Matahari belum menyingsing sepenuhnya, ketika aku kembali ke rumah. Kubuka pintu pagar yang terbuat dari bambu dan motor tua ini segera kuparkirkan di teras. Seulas senyum segera menyambutku ketika pintu depan terbuka.
"Ayah bawa apa? Nasi uduk, ya?" tanyanya sambil mengambil kantong plastik merah di tangan kananku.
Aku mengangguk sambil tersenyum. Kuelus rambut ikalnya dan mata itu berbinar. Dia lalu berjalan mendahuluiku menuju dapur kecil yang terlihat dari tempatku berdiri. Rumah tipe 21 ini memang meringankan tugas istriku membersihkan rumah. Asih selalu tersenyum lebar, bila aku mengatakan alasan itu ketika menggodanya.
"Nasi uduknya wangi sekali, Yah," ucap Rara sambil menyodorkan sepiring nasi uduk ke tanganku. Lalu dia berbalik dan membawa sepiring nasi ke dalam kamar. Asih sedang kurang sehat, itu sebabnya aku belikan nasi uduk di warung depan.
Tak lama Rara kembali ke dapur dan aku melihat dia membawa kantong merah itu sambil berjalan ke arahku.
"Kenapa, Ra?
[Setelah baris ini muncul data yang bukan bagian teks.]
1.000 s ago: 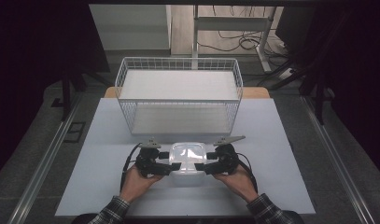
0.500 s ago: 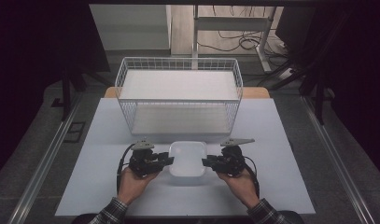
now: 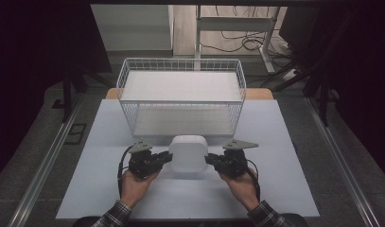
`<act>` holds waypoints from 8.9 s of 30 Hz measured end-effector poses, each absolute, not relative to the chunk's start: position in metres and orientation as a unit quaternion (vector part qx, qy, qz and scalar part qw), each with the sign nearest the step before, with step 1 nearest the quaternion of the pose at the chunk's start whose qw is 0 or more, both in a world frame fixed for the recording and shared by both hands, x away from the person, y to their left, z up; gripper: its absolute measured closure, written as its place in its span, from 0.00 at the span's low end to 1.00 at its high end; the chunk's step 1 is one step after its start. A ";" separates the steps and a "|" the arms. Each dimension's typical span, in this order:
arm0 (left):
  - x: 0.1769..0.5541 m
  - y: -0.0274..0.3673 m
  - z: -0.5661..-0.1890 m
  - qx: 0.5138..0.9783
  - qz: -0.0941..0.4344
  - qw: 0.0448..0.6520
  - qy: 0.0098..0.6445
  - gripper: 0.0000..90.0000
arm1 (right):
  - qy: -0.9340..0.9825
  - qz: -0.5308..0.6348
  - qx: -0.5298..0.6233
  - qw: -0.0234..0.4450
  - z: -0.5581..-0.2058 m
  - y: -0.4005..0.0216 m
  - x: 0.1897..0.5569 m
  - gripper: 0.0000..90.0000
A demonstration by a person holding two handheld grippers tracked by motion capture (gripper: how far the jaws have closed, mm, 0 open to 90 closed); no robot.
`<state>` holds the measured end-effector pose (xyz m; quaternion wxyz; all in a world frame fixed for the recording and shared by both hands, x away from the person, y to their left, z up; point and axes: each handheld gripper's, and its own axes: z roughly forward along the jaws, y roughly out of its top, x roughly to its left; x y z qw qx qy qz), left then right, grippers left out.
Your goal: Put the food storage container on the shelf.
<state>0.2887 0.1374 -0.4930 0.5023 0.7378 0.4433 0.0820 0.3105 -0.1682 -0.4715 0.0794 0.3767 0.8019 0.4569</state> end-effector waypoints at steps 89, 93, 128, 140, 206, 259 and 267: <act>0.365 0.141 -0.490 0.706 0.183 0.536 0.426 0.39 | 0.775 0.496 0.363 0.146 -0.470 -0.152 0.407 0.91; 0.357 0.144 -0.493 0.717 0.150 0.542 0.411 0.27 | 0.783 0.488 0.357 0.148 -0.469 -0.155 0.401 0.98; 0.256 0.160 -0.512 0.751 0.188 0.519 0.364 0.05 | 0.839 0.461 0.267 0.108 -0.481 -0.125 0.371 0.98; 0.239 0.164 -0.514 0.757 0.206 0.503 0.364 0.02 | 0.842 0.455 0.272 0.101 -0.497 -0.109 0.382 0.98; 0.241 0.167 -0.524 0.768 0.171 0.475 0.395 0.01 | 0.842 0.428 0.302 0.130 -0.502 -0.086 0.430 0.77; 0.241 0.180 -0.523 0.773 0.162 0.467 0.397 0.03 | 0.840 0.438 0.294 0.124 -0.476 -0.201 0.317 0.03; 0.241 0.185 -0.524 0.768 0.166 0.470 0.403 0.03 | 0.829 0.438 0.318 0.140 -0.481 -0.226 0.304 0.03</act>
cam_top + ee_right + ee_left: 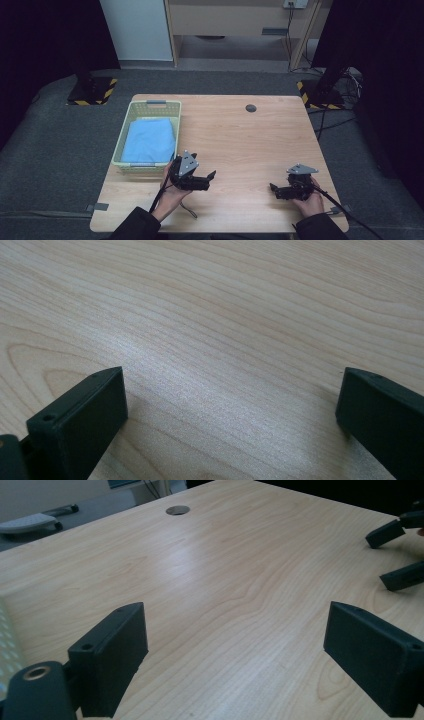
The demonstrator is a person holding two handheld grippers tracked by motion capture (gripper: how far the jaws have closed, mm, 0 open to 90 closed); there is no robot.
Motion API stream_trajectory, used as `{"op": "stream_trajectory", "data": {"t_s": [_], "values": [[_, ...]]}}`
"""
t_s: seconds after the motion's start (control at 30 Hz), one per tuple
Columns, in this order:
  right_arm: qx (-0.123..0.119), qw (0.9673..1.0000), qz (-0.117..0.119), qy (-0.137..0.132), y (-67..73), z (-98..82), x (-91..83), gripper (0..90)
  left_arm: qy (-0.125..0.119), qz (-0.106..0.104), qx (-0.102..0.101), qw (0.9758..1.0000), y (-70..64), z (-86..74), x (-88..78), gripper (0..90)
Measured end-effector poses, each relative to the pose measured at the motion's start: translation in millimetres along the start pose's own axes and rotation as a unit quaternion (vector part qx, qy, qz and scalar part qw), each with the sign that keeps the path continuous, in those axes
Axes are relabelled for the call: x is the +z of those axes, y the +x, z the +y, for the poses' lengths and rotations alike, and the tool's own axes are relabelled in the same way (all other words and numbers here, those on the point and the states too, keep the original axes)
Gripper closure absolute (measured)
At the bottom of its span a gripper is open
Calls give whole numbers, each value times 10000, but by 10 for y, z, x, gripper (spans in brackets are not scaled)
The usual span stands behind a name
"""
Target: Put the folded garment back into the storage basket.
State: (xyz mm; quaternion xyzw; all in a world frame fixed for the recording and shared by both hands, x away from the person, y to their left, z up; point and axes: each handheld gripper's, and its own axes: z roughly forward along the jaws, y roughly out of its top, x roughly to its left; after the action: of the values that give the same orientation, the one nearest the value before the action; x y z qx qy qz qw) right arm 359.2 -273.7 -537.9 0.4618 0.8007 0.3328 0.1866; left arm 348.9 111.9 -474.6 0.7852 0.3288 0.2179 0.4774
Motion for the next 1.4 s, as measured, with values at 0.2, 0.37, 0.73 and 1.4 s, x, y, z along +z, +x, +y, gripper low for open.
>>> {"op": "stream_trajectory", "data": {"t_s": [0.2, 0.37, 0.73, 1.4], "values": [[0, 10000, 4, 1, 0, -1, -1, 2, 89, -70, 25, 9999, -59, -56, -20, 97], [-4, 10000, 6, 1, 0, -1, -2, 2, 144, -93, -39, 9998, -55, -94, -72, 97], [-6, 10000, 13, 1, -1, -4, -5, 2, 349, 56, 11, 9994, -62, -254, -215, 93], [-33, 10000, 33, 4, -2, -11, -12, 2, 616, 72, -160, 9979, 2, -459, -353, 89]]}}
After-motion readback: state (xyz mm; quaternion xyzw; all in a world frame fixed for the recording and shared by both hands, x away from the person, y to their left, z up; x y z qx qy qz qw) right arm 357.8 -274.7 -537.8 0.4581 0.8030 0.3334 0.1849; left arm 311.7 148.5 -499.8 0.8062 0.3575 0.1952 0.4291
Kok, Rara enggak sarapan?"
"Ayah beli nasi uduknya kebanyakan, nih. Sisa dua bungkus," jawabnya sambil mengambil sebungkus nasi untuknya.
"Sengaja belinya dilebihin. Ayo, Rara cepat sarapannya. Abis itu, ikut ayah, ya."
"Ke mana?"
"Nanti ayah kasih tahu, kalau sarapannya sudah habis."